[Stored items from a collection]
- Opening Delimiter -
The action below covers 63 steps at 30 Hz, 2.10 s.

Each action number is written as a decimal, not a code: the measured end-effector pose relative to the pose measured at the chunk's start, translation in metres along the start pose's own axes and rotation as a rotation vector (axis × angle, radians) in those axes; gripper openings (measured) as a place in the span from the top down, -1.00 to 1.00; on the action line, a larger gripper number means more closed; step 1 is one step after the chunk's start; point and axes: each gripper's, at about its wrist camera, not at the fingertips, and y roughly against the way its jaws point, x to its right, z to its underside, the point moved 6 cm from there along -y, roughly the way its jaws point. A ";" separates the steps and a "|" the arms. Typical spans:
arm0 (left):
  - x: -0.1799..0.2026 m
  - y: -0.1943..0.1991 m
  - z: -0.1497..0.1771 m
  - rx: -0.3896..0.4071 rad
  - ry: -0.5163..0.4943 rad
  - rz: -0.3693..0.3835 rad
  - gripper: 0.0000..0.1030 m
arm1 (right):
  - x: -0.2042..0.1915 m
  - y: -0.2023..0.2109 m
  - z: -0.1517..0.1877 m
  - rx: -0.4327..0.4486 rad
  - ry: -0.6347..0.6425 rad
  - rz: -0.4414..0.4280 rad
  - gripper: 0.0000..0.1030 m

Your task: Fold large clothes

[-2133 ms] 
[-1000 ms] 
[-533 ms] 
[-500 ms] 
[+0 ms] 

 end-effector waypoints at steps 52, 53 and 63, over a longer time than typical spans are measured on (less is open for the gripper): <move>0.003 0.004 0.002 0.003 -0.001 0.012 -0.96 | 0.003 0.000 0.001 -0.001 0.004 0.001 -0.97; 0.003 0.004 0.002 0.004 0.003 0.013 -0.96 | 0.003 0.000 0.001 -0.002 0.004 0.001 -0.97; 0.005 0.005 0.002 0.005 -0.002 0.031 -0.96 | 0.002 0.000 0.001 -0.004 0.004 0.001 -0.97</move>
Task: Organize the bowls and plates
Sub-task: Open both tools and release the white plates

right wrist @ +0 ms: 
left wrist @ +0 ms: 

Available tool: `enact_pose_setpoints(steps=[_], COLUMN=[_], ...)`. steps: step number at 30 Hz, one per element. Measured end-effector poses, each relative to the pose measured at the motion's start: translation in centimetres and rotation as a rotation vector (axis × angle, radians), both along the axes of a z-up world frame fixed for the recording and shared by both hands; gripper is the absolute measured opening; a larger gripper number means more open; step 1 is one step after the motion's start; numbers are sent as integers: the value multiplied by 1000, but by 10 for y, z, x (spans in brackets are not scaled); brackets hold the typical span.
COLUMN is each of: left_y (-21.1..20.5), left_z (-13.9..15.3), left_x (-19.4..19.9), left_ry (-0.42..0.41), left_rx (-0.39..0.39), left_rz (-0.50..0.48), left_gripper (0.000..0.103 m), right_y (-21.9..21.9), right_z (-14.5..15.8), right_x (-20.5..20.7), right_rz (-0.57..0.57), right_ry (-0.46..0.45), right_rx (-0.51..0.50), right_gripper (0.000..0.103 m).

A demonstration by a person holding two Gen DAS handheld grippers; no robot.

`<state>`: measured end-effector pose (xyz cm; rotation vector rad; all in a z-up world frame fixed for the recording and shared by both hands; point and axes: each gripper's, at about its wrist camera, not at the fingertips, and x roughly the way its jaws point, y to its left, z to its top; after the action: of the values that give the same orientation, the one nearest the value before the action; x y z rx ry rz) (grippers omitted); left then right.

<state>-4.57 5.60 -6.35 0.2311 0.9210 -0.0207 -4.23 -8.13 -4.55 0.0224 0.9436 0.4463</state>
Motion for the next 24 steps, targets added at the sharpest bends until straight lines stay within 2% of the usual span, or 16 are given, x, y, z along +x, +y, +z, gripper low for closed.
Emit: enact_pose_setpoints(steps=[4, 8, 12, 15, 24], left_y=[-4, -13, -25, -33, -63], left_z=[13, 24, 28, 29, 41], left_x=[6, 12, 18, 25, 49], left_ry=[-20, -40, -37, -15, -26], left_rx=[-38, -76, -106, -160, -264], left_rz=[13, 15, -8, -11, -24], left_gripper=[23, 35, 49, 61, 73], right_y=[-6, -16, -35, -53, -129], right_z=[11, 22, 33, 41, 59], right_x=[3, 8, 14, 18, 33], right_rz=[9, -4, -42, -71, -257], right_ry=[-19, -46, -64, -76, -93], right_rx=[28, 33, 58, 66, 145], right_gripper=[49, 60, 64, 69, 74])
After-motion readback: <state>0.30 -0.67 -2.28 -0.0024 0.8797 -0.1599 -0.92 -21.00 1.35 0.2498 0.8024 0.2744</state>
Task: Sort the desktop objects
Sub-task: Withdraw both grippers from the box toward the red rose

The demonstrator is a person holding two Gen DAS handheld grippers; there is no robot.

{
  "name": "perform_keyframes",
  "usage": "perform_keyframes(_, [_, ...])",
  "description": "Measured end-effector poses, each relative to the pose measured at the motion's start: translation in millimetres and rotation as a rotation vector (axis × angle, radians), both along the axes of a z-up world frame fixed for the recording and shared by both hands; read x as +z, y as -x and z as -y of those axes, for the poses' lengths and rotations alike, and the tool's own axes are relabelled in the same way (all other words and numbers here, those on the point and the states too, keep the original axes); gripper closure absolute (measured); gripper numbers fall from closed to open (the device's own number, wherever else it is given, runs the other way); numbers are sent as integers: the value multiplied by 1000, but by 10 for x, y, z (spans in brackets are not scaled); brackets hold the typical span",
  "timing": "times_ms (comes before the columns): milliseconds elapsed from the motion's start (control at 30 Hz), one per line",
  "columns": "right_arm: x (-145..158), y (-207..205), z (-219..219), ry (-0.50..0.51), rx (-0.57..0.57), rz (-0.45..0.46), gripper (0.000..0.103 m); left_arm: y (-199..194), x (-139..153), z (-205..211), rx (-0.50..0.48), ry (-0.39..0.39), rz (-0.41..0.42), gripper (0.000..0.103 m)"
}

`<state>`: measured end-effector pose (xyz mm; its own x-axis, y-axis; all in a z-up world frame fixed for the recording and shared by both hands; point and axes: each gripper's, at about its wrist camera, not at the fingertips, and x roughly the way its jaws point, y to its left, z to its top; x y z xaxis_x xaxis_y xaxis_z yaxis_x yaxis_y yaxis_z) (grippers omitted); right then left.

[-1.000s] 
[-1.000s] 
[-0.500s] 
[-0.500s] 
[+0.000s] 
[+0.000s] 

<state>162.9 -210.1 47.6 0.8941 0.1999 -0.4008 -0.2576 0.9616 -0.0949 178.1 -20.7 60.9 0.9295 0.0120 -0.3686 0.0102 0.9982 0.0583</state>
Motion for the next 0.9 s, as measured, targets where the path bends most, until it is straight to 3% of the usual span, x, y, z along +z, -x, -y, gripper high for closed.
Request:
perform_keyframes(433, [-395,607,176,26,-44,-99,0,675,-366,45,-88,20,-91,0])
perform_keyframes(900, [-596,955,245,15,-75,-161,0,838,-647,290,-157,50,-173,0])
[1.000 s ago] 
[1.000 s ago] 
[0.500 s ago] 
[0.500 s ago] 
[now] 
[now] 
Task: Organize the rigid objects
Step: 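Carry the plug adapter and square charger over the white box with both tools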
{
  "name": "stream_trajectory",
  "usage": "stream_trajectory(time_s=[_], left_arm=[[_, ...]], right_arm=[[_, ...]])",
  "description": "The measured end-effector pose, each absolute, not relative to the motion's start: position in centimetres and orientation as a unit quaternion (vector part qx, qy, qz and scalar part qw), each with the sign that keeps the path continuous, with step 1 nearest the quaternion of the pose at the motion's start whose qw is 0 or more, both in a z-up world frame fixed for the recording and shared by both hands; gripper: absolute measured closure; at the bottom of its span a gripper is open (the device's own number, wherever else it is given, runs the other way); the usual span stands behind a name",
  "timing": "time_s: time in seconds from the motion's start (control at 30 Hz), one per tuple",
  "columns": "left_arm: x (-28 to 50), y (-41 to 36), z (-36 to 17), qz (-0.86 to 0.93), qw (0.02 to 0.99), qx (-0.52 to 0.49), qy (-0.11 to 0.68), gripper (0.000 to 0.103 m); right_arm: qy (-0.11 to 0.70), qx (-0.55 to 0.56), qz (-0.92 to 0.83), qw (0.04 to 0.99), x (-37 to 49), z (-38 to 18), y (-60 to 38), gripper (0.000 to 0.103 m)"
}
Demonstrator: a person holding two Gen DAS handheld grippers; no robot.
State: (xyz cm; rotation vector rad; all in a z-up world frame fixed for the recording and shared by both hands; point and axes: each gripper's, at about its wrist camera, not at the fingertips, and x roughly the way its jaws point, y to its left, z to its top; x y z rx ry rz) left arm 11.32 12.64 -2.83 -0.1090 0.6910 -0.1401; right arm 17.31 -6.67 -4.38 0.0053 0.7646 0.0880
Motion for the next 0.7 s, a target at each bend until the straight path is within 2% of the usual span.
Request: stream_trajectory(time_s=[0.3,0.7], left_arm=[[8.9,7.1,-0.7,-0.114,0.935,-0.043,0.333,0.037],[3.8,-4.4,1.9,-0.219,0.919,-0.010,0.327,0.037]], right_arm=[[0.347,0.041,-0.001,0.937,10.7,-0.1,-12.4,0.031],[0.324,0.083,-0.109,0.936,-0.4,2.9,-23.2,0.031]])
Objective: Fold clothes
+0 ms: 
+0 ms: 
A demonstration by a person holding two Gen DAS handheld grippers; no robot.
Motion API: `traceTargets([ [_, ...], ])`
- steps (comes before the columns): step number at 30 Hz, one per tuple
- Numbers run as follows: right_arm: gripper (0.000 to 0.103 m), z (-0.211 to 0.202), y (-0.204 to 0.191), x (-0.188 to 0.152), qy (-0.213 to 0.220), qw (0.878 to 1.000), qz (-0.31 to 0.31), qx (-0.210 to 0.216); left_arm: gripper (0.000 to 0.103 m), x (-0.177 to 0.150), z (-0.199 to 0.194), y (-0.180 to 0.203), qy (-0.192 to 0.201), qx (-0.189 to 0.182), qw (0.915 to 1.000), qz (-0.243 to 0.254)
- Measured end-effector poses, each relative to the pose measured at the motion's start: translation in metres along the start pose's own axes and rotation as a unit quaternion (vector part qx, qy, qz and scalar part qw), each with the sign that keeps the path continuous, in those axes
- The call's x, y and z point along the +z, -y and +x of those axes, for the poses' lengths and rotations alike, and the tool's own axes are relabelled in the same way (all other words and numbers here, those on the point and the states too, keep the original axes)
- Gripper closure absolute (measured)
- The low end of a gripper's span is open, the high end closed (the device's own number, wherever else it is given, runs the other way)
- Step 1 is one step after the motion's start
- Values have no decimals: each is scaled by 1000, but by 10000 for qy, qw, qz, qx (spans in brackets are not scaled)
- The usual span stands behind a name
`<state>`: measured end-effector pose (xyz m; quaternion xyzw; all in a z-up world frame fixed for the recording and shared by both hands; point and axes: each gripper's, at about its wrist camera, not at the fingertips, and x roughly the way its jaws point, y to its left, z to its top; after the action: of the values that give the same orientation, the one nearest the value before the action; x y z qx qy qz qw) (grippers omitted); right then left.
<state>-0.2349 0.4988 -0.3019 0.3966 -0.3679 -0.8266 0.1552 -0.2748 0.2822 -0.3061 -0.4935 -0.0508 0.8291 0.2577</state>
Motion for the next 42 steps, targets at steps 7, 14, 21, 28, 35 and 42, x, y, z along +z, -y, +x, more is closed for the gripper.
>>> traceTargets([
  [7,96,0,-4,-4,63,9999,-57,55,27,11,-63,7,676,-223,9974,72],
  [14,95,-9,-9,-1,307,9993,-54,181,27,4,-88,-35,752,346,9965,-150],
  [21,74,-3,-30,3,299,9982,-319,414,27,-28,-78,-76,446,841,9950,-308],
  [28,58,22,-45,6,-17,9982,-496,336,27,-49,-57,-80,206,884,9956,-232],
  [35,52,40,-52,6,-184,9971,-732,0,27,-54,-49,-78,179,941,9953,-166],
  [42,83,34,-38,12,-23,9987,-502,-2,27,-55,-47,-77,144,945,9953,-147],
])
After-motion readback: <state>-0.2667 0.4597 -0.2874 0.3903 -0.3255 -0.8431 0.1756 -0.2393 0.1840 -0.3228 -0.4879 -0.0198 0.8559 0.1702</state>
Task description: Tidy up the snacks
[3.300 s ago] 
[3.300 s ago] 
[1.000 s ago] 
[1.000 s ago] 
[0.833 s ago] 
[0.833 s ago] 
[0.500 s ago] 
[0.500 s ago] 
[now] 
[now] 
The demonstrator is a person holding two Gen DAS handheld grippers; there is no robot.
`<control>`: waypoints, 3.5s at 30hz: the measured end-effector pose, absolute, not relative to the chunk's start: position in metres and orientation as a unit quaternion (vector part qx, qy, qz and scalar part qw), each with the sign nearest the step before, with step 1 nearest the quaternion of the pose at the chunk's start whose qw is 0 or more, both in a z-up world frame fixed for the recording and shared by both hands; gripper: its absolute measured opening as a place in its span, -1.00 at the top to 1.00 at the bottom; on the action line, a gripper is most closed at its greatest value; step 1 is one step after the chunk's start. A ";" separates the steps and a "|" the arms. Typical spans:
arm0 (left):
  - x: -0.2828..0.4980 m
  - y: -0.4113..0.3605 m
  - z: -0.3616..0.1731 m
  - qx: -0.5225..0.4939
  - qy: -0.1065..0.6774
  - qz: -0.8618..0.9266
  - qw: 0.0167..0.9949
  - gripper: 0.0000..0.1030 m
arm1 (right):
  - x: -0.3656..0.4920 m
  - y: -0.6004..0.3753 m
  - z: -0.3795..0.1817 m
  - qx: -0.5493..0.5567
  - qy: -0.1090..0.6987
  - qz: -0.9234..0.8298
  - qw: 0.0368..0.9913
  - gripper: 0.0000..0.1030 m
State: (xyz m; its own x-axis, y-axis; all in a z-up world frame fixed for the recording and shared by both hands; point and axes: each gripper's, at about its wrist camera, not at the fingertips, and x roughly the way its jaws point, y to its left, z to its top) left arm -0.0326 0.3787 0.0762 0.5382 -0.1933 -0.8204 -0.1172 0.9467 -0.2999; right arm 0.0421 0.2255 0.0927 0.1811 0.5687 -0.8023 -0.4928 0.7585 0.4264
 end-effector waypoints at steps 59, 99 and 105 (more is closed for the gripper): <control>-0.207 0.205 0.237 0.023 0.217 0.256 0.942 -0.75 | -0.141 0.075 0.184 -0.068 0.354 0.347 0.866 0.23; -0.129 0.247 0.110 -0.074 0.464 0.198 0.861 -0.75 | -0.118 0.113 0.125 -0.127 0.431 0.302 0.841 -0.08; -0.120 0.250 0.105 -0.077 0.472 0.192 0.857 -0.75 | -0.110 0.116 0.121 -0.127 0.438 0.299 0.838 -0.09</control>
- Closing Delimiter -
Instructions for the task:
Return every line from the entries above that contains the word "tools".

Expected answer:
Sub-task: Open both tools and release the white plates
Step: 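Carry the plug adapter and square charger over the white box with both tools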

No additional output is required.